As for myself, as an Area Studies scholar specialized in the Middle East, I have been conducting research in the region, mostly in Egypt, for nearly four decades. In doing so, I kept encountering Islam in numerous occasions. Islam has always been an important aspect of my studies. Nevertheless, honestly speaking, due to the limit of my academic discipline (Social and Economic History) and my personal intellectual capacity, I have never gotten deep into the House of Islam (Dar al-Islam) by myself. Instead, I stopped myself at briefly touching ‘the House’, and I left the task to my outstanding colleagues. At the same time, as an Area Studies scholar, I must respond to some gender issues in the region as well. Neither ‘Citadel of Gender’ nor the House of Islam was easy to access. Yet, I have done my best with my terrible recklessness, fortunately an essential ability to make great Area Studies scholars, and ended up publishing some unsophisticated papers on gender in the Middle East.
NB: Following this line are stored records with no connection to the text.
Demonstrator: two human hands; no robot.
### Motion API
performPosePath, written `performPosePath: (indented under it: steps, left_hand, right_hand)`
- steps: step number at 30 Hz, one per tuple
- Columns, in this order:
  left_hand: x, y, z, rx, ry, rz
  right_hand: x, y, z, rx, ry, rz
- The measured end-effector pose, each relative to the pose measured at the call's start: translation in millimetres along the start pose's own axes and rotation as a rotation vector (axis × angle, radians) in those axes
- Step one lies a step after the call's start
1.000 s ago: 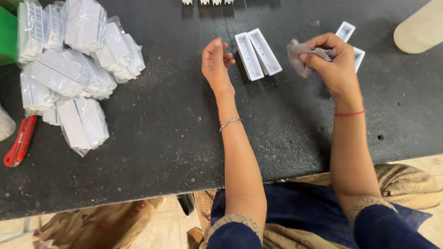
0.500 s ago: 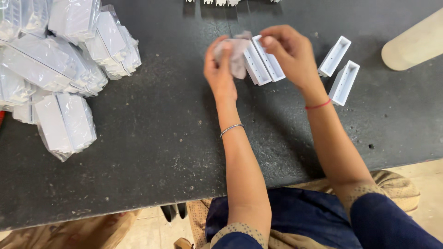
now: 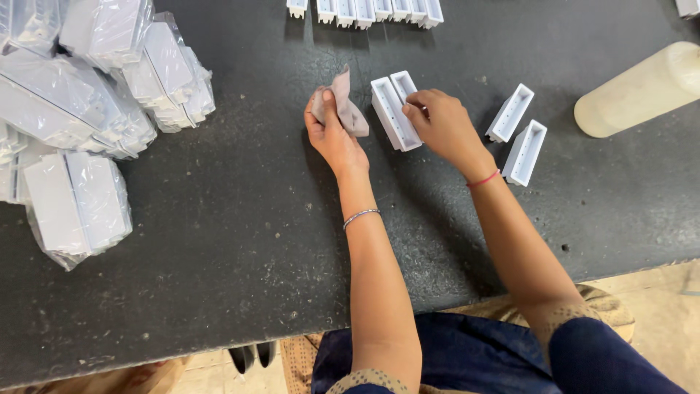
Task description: The person wipes several white rectangular plastic parts with a gray cloth on a dark worktable. After wiping, the person places the parts into a clear plastic bag and seals it. The person handles the parts one at a time and uses both hands to manipulate the cloth and parts.
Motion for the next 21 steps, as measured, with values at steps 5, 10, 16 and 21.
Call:
performPosePath:
  steps: [5,10,16,21]
  left_hand:
    - [-2,-1,-4,0.011,-0.020,-0.016]
    - [-1,-3,-4,0.005,0.008,0.012]
    - [0,-3,-3,-0.005,0.008,0.013]
    - [2,0,-7,-0.013,0.002,-0.024]
  right_hand:
    - [-10,4,-4,-0.051,-0.003,0.017]
    - [-4,5,-6,-0.038,-0.036,0.005]
    - [4,6,-2,-0.006,-0.070,-0.004]
    - [0,3,-2,0.056,-0.042,-0.010]
Point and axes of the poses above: each hand's wrist, its own x-axis away from the middle knuckle, its own z-axis out of the back of the hand, y = z × x, the point moved 9 cm from there along -x, towards the middle knuckle, and after that the axes turned 2 degrees about y, right-handed, at the moved point
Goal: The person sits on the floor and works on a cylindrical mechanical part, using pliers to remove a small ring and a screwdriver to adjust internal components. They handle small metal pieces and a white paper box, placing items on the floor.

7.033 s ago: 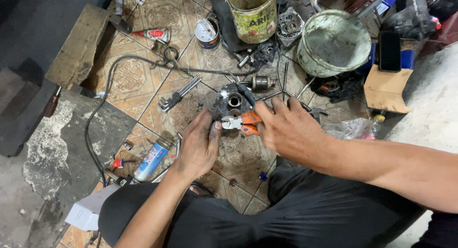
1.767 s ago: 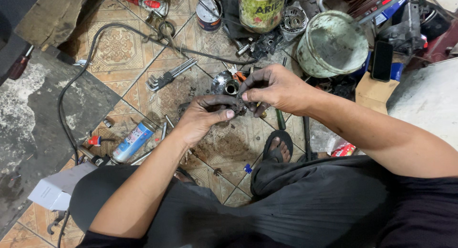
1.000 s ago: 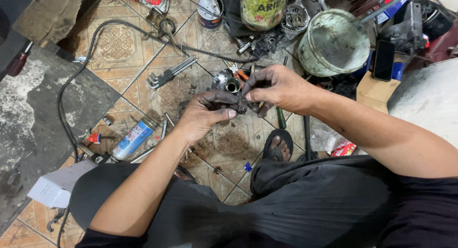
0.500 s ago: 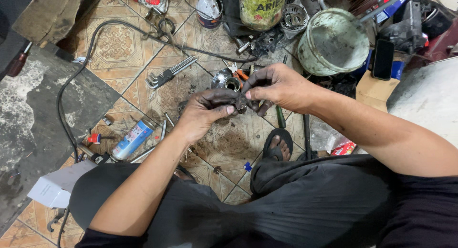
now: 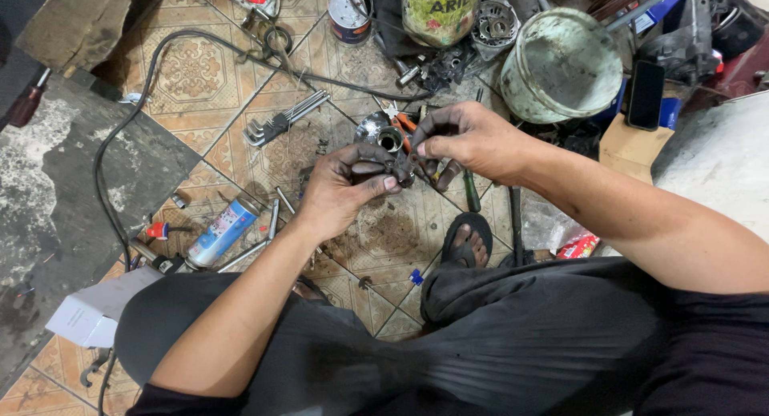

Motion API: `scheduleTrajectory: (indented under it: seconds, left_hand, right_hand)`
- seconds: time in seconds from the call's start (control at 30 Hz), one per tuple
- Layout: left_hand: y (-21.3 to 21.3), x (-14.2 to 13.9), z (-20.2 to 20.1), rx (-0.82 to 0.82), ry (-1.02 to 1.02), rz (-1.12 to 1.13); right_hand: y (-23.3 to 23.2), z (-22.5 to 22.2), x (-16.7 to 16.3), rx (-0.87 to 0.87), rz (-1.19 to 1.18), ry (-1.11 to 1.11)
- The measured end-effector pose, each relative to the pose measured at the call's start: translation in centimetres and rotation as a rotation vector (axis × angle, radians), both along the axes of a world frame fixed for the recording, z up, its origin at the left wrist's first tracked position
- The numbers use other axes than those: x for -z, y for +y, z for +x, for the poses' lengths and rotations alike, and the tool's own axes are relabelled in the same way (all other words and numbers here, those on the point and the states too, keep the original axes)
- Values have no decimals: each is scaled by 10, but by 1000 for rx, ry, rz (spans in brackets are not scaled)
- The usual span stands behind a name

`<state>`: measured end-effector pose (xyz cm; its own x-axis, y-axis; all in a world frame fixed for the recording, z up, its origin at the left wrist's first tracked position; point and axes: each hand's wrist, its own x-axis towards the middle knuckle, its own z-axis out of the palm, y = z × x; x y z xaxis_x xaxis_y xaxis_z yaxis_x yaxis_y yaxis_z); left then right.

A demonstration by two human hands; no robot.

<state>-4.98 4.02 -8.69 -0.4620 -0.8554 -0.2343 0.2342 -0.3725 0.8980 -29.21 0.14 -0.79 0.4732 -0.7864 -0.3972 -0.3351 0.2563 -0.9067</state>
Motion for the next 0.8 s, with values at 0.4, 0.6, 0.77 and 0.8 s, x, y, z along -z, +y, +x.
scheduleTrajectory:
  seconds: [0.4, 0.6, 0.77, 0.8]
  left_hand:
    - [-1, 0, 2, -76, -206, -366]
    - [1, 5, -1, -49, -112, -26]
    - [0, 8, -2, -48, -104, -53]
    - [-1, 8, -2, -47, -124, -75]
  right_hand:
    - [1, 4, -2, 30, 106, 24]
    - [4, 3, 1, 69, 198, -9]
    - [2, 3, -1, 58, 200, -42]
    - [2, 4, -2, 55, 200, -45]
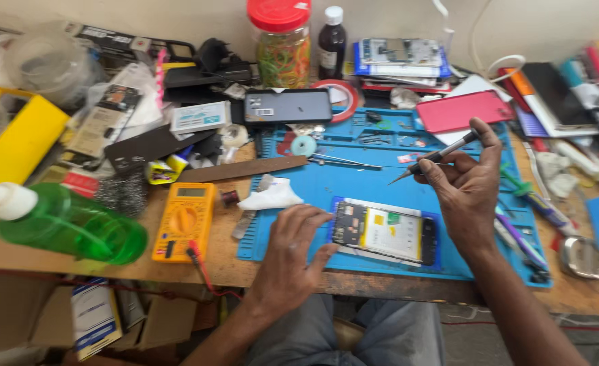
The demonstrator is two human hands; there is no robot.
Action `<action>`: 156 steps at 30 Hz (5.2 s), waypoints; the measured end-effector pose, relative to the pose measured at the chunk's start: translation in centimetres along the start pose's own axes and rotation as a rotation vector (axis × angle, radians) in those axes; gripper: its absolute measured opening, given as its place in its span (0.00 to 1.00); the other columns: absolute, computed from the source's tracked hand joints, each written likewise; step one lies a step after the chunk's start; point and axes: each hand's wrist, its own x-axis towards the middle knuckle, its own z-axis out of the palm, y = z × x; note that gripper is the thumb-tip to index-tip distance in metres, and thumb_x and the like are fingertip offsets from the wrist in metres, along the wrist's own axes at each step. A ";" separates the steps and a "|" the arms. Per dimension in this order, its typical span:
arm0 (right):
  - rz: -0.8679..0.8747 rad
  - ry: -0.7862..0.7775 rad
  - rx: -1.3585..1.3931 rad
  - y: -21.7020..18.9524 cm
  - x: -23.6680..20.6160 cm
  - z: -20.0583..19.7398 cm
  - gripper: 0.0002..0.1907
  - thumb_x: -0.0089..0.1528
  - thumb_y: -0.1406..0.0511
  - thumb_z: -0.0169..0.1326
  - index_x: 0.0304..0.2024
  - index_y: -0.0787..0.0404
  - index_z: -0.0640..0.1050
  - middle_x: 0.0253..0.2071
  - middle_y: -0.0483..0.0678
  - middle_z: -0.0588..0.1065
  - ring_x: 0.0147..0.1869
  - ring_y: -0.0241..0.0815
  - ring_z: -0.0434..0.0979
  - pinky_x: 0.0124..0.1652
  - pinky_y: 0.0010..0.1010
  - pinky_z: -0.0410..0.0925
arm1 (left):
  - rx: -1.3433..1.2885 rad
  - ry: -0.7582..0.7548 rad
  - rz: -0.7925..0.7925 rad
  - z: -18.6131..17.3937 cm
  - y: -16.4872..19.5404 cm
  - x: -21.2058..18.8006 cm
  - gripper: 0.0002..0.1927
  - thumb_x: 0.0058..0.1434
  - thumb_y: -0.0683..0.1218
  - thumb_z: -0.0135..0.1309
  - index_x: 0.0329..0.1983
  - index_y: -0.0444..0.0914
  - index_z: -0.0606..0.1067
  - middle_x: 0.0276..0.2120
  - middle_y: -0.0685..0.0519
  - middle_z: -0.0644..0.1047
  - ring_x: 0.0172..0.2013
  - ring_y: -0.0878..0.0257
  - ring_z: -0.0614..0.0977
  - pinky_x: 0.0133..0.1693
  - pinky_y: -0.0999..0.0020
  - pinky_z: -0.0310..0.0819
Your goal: The person holds a red smartphone, interacts with the touchscreen, and then uses a screwdriver to remove screws from the back of the device. They open the phone, manipulate internal components, and reassemble it before testing the screen again.
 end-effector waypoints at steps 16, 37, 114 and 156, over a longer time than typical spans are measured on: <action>0.050 0.299 0.025 -0.4 -10.6 -7.6 0.41 0.66 0.76 0.59 0.75 0.62 0.51 0.42 0.52 0.77 0.45 0.38 0.81 0.46 0.29 0.77 | 0.209 -0.369 0.371 7.9 5.8 0.7 0.38 0.69 0.64 0.43 0.73 0.35 0.61 0.73 0.46 0.62 0.73 0.49 0.58 0.71 0.48 0.46; 0.118 0.259 -0.062 -0.4 -10.7 -7.7 0.40 0.65 0.74 0.60 0.73 0.62 0.52 0.44 0.55 0.78 0.48 0.40 0.83 0.46 0.31 0.79 | 0.288 -0.366 0.365 9.3 5.2 -0.2 0.41 0.69 0.69 0.33 0.74 0.38 0.60 0.72 0.48 0.62 0.73 0.52 0.57 0.72 0.47 0.43; -0.306 -0.078 -0.712 -6.9 -10.7 -8.5 0.26 0.58 0.69 0.67 0.59 0.58 0.77 0.43 0.50 0.81 0.42 0.42 0.82 0.43 0.33 0.75 | 0.253 -0.331 0.375 8.6 7.8 -0.8 0.39 0.69 0.67 0.41 0.74 0.38 0.61 0.73 0.48 0.62 0.74 0.49 0.57 0.72 0.48 0.46; -0.185 -0.067 -0.574 -8.0 -11.8 -8.6 0.27 0.61 0.73 0.62 0.62 0.58 0.71 0.38 0.52 0.82 0.43 0.38 0.85 0.44 0.30 0.77 | 0.332 -0.329 0.431 7.7 9.2 -2.6 0.42 0.69 0.68 0.41 0.75 0.35 0.57 0.75 0.46 0.59 0.75 0.47 0.54 0.73 0.47 0.42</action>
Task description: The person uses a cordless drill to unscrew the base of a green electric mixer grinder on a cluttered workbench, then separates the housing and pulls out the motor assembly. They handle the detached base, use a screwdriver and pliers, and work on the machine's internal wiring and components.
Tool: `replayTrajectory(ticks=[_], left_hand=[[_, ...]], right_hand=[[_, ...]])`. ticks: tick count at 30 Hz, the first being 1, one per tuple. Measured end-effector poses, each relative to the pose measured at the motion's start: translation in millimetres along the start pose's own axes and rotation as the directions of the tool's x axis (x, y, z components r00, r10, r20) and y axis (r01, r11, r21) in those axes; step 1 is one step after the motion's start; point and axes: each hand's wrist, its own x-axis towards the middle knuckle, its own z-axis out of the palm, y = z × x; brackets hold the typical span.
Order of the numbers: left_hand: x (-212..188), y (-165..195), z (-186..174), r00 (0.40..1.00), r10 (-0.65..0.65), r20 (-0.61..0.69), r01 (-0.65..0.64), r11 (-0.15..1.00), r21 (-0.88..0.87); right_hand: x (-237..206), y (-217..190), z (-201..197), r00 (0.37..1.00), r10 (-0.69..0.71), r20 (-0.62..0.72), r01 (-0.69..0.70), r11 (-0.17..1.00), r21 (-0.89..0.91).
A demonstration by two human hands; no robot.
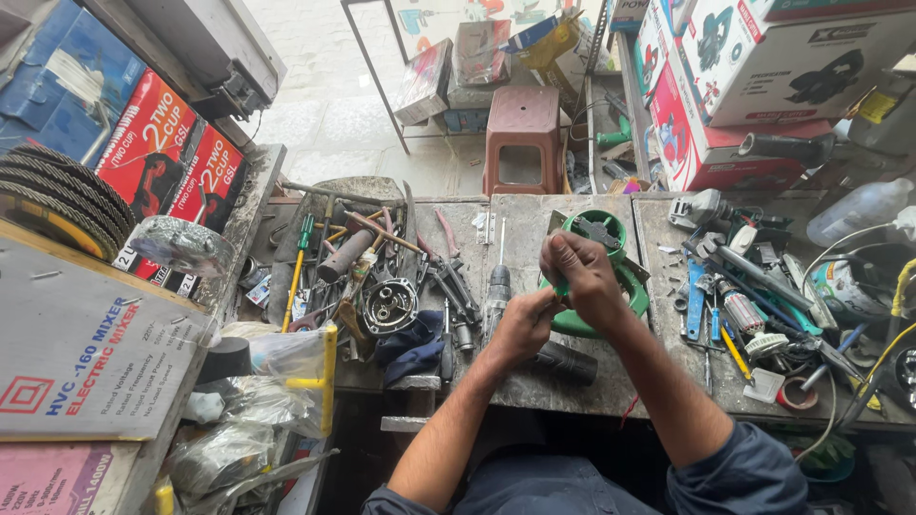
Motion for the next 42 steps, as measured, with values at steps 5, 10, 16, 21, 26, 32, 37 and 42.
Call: replayTrajectory(ticks=[5,10,16,21,26,32,37,42], left_hand=[[4.5,-3.0,2.9,0.996,-0.014,-0.089,0.022,0.996,0.085],[5.2,0.9,0.4,0.993,-0.034,-0.112,0.048,0.992,0.121],[4.5,2.6,-1.6,0.998,-0.042,0.053,0.037,0.996,0.086],[5.4,2.8,0.1,0.999,-0.039,-0.023,0.040,0.998,0.050],[8.9,6.5,4.2,0.986,0.007,-0.167,0.030,0.975,0.221],[3.2,5.3,4.5,1.000,0.009,-0.005,-0.009,0.996,0.094],[4.9,4.1,8.2,0.987,0.042,-0.155,0.006,0.955,0.296],[13.7,5.4,8.4,0.978,-0.050,-0.201,0.115,0.937,0.330]], right_hand=[[-13.9,-21.7,30.8,0.964,-0.123,-0.236,0.000,0.885,-0.465],[-5.5,-6.1,12.0,0.984,-0.005,-0.176,-0.019,0.991,-0.135],[2.2,13.7,-19.6,0.990,0.102,0.093,-0.121,0.966,0.228],[-0.4,-12.1,2.4,0.999,0.001,0.040,0.003,0.996,-0.089],[-11.5,-26.6,15.3,0.991,-0.114,-0.075,0.080,0.931,-0.357],[-0.4,-11.2,-10.4,0.990,0.139,0.012,-0.139,0.990,0.024],[-5.4,-24.9,-3.3,0.994,-0.010,-0.107,-0.020,0.961,-0.277],[-16.9,-57.8,13.0,0.957,-0.285,-0.050,0.184,0.734,-0.654]])
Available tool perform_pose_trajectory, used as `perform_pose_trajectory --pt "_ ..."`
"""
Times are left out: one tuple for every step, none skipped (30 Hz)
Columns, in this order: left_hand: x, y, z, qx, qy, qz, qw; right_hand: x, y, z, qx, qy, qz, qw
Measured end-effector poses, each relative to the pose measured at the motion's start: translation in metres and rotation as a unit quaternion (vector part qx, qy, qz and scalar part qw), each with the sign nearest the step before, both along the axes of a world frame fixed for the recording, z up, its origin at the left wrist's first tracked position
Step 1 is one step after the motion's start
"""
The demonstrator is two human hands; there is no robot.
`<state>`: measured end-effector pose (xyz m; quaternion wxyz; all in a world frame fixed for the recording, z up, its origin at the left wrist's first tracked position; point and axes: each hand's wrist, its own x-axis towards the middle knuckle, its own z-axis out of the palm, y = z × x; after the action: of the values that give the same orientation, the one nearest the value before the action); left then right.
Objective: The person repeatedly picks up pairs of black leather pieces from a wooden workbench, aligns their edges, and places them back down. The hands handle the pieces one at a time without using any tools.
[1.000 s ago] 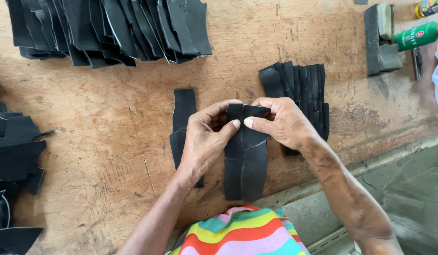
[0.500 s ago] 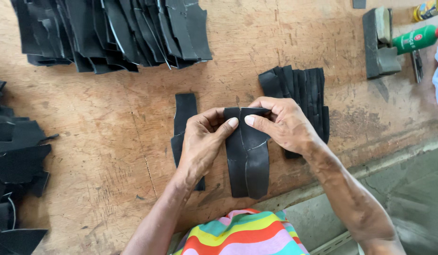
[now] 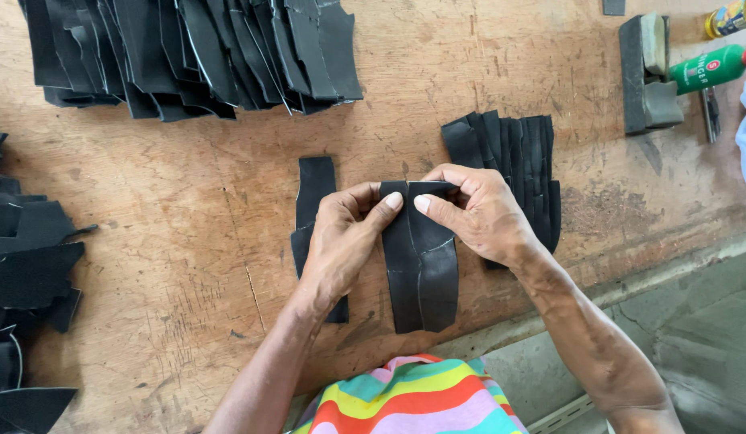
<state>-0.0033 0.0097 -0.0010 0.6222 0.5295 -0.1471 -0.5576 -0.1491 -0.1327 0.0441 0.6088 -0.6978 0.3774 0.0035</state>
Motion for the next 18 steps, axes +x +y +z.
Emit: perform_pose_trajectory --pt "0.0003 -0.0005 0.0007 0.003 -0.007 0.0 1.0 0.0007 0.0003 0.0003 -0.001 -0.005 0.0 1.0" --pt "0.0002 -0.0007 0.0015 0.006 -0.013 0.001 1.0 0.0012 0.0008 0.0006 -0.001 -0.01 0.0 1.0" --pt "-0.0002 -0.0009 0.0025 0.01 -0.018 0.001 1.0 0.0014 0.0012 0.0011 -0.001 -0.015 0.0 1.0" --pt "-0.0003 -0.0009 0.0035 0.012 -0.033 -0.001 0.999 0.0018 0.0012 0.0016 -0.006 -0.006 0.002 1.0" --pt "-0.0003 -0.0008 0.0045 0.014 -0.049 -0.002 0.999 0.0025 0.0006 0.0021 -0.013 0.003 0.004 1.0" --pt "-0.0006 -0.0002 0.0055 0.017 -0.063 -0.005 0.998 0.0027 0.0008 0.0025 -0.018 0.012 0.006 1.0" --pt "-0.0011 0.0002 0.0065 0.016 -0.063 -0.005 0.998 0.0029 0.0011 0.003 -0.015 0.011 0.006 1.0" --pt "-0.001 0.0002 0.0072 0.014 -0.064 -0.004 0.998 0.0035 0.0011 0.0034 -0.014 0.008 0.006 1.0" --pt "-0.0008 -0.0002 0.0077 0.011 -0.065 -0.003 0.998 0.0041 0.0008 0.0038 -0.012 0.006 0.007 1.0" --pt "-0.0006 -0.0003 0.0079 0.019 -0.074 -0.007 0.997 0.0046 0.0008 0.0043 -0.019 0.014 0.009 1.0" --pt "-0.0007 -0.0003 0.0081 0.027 -0.082 -0.01 0.996 0.0047 0.0009 0.005 -0.026 0.022 0.011 0.999" --pt "-0.0008 -0.0001 0.008 0.035 -0.09 -0.013 0.995 0.005 0.001 0.0056 -0.032 0.029 0.014 0.999" --pt "-0.0007 -0.0001 0.0078 0.03 -0.089 -0.011 0.996 0.0053 0.001 0.0061 -0.037 0.031 0.017 0.999" --pt "-0.0007 -0.0003 0.0074 0.024 -0.088 -0.009 0.996 0.0055 0.001 0.0067 -0.043 0.032 0.02 0.998" --pt "-0.0011 -0.0003 0.0071 0.019 -0.087 -0.008 0.996 0.0054 0.001 0.0073 -0.048 0.034 0.023 0.998" --pt "-0.0014 -0.0004 0.0067 0.014 -0.085 -0.007 0.996 0.0055 0.0011 0.0078 -0.041 0.03 0.018 0.999" --pt "-0.0015 -0.0007 0.0064 0.009 -0.083 -0.005 0.997 0.0059 0.0011 0.0081 -0.034 0.026 0.014 0.999" --pt "-0.0014 -0.0006 0.0061 0.003 -0.081 -0.003 0.997 0.0064 0.0013 0.0082 -0.027 0.021 0.01 0.999"
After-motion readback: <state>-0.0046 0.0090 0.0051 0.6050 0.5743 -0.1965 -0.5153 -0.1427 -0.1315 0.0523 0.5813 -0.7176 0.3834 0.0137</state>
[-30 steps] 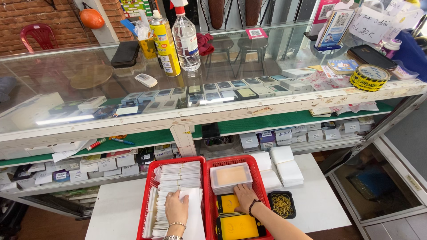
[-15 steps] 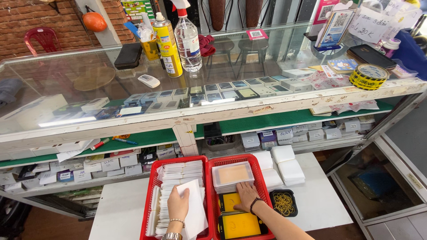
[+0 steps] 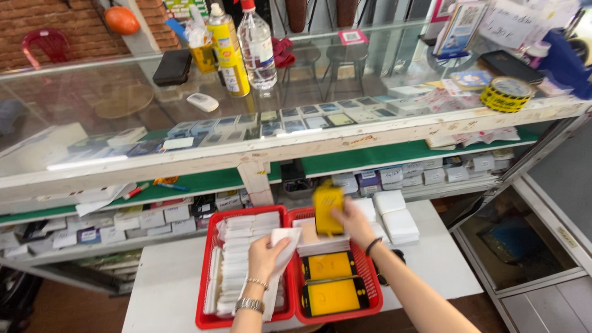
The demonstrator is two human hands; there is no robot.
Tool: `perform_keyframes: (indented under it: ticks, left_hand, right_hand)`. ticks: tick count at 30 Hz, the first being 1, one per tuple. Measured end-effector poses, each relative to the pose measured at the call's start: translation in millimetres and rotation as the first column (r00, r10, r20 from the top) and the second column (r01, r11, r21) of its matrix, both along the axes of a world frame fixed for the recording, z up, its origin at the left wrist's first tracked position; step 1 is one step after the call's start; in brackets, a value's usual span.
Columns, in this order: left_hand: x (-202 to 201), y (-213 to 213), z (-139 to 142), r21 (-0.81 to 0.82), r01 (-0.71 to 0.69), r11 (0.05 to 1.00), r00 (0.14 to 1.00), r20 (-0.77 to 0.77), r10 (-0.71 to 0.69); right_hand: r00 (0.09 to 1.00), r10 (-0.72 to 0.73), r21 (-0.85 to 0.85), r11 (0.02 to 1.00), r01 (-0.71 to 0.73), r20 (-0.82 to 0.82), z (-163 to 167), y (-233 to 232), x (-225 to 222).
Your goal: The person repeatedly picks small white packs from a red basket, places them into a yellow phone case, and returns the case to the basket. The person also stacks the packs into neat piles within the basket.
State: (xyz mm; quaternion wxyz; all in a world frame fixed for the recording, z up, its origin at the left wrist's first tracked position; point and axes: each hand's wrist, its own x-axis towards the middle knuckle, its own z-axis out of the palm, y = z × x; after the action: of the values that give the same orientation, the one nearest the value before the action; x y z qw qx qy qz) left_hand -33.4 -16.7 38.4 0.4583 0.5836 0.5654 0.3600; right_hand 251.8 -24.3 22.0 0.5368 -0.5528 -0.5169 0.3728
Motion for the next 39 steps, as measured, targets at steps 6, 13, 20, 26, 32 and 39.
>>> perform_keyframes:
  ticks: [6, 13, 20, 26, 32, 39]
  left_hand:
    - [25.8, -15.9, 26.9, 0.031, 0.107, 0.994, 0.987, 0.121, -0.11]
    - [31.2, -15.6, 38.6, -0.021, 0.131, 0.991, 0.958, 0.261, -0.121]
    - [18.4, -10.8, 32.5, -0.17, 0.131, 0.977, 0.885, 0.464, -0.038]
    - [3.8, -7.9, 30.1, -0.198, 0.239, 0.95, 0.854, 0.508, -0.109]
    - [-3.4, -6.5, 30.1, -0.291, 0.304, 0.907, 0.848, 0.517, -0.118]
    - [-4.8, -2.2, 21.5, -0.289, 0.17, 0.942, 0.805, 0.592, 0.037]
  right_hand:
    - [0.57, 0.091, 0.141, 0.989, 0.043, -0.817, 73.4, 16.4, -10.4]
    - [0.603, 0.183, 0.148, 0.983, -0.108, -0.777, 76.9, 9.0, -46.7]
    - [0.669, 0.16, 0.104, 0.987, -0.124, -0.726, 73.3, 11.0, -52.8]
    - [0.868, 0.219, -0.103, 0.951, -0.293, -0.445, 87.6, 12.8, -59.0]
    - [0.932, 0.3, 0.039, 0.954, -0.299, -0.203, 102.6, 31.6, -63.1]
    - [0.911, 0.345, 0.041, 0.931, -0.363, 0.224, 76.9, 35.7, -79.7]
So if IG Studies is not a sub-field of Islamic Studies, Gender Studies, or Area Studies, what exactly is it? As a response to the question, I would like to call an attention to the ampersand (&) between Islam and Gender in 'Islam & Gender Studies'. We use the ampersand but not a hyphen or slash. In other words, IG Studies is not meant to combine or integrate already existing Islamic Studies to Gender Studies or vice versa. IG Studies is not meant to reorganizing area specific case studies according to Islam or Gender, either.

The ampersand creates a space between Islam and Gender that invites something new to play its role. Take the nation-state as a simple example. By placing the nation-state in the middle, we can think of specific research topics such as the issues related to state feminism and its Islamic implications, or the state-enforced family model and its effect on Islam, and so on. By inserting nation-state in the middle, we can question the modern nation-state from the perspectives of Islam and gender. As such, we are hopeful that this third factor will open a gate to a new academic scape.

It is important to note that the objective of IG Studies is not to please academia. The core of IG Studies is derived from the passionate interest on today’s ongoing social issues. We must not undermine the possibility of IG Studies by making it into a mere project of the expert, by the expert, for the expert. We need to constantly be reminding oneself that we are individual citizens living in today’s world before being intellectuals.